Personal information
- Full name: Jonathan Okafor
- Date of birth: August 25, 1989 (age 35)
- Place of birth: Verona, New Jersey, United States
- Height: 1.85 m (6 ft 1 in)
- Position(s): Midfielder

College career
- Years: Team / Apps / (Gls)
- 2007–2010: Brown Bears

Senior career*
- Years: Team / Apps / (Gls)
- 2010: Central Jersey Spartans / 6 / (2)
- 2013: MYPA / 30 / (6)
- 2014: Arizona United / 32 / (6)
- 2015: Atlanta Silverbacks / 18 / (1)
- 2015: → Arizona United (loan) / 2 / (0)

= Jon Okafor =

American soccer player

Jon Okafor (born August 25, 1989) is an American soccer player who plays as a midfielder.

==Career==

===College and amateur===
Okafor played four years of college soccer at Brown University between 2007 and 2010. Brown soccer team won the Ivy League Conference and went 7–0 in 2007. In 2010, Brown also reached the Sweet 16 round in the NCAA tournament.

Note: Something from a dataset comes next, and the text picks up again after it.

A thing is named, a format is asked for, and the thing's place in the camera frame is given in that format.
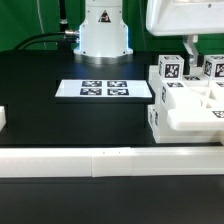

During his time at college, Okafor also played for USL PDL club Central Jersey Spartans in 2010.

===Professional career===
Okafor was drafted 40th overall by Chivas USA in the 2011 MLS SuperDraft. However, he wasn't signed by the team due to contract disputes. Okafor signed his first professional contract in February 2013, when he joined Finnish club MYPA.

He went on to play for Arizona United in the USL and was a standout player with the squad before moving to Atlanta Silverbacks in the NASL.